Researcher details 1942 lynching of James Edward Person and limited federal sentences

Metro Historical Commission / Nashville Conference on African American History and Culture · February 24, 2026

Get AI-powered insights, summaries, and transcripts

Sign Up Free
AI-Generated Content: All content on this page was generated by AI to highlight key points from the meeting. For complete details and context, we recommend watching the full video. so we can fix them.

Summary

Dr. Leonardo B. Carr presented archival and FBI-file research on the 1942 killing of James Edward Person, describing a cross-state manhunt, a federal grand jury indictment of 13 people on civil-rights conspiracy charges, convictions or pleas with light penalties, and ongoing family efforts for recognition.

Dr.

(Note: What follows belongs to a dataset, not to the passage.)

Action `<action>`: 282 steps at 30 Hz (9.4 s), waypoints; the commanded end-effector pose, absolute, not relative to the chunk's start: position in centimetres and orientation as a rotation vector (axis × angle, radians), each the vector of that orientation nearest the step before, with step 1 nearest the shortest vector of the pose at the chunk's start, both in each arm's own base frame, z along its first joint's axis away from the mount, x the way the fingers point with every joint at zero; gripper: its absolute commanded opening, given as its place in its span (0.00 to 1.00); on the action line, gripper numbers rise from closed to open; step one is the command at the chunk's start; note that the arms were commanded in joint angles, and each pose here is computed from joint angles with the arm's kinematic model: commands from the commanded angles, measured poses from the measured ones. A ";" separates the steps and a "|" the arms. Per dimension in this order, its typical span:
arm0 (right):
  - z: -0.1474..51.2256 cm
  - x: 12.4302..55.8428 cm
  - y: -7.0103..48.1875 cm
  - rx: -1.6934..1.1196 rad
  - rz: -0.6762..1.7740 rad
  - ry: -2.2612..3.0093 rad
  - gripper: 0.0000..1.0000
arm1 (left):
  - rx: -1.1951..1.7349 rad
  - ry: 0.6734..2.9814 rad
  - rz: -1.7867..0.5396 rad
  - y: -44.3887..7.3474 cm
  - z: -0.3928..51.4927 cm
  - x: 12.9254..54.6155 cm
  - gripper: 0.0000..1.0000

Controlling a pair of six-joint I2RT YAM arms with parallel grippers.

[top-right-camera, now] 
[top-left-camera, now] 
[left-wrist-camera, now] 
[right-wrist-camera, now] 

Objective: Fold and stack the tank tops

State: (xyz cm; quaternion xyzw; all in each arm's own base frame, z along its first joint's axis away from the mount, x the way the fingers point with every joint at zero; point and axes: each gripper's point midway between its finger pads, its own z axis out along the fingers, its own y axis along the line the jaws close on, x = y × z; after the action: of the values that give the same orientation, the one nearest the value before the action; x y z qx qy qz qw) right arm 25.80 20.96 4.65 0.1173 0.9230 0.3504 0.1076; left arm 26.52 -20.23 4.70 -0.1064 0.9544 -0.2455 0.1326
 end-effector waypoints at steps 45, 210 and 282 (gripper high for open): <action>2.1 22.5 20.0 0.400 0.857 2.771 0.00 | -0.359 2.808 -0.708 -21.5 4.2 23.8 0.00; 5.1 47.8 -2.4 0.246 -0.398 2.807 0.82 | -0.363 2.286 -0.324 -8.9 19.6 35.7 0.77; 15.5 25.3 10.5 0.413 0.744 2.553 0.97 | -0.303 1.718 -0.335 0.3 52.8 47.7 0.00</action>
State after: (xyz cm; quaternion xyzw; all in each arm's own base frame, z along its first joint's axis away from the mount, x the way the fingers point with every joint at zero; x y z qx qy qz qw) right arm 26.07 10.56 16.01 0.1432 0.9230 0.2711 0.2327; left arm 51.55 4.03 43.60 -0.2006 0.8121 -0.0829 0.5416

Leonardo B. Carr presented a detailed account of the 1942 killing of James Edward Person of Somerville, Tennessee, drawing on newspaper reports, FBI records, and federal grand-jury materials.

Carr traced Persons movements after he left Tennessee in 1942: a reported effort to reach Chicago, encounters in Indiana and Illinois, a posse that pursued him and witnesses who described shots fired as Person ran through a cornfield, and the later discovery of his body. Carr said the case led to a rare federal civil-rights investigation: a grand jury in East Saint Louis indicted 13 people on charges of conspiracy to violate civil-rights statutes. Several defendants entered no-contest pleas and received fines; Carr criticized the penalties as inadequate and urged attention to how federal civil-rights enforcement translated into light sentences in that era.

He emphasized the human impact: Persons family continues to seek acknowledgment and reburial options, and the presenter said he had reviewed FBI files and met with family members to ensure the record reflects both archival documents and family testimony. Carr framed the case as an example of both federal engagement on wartime civil-rights concerns and the limits of accountability in practice.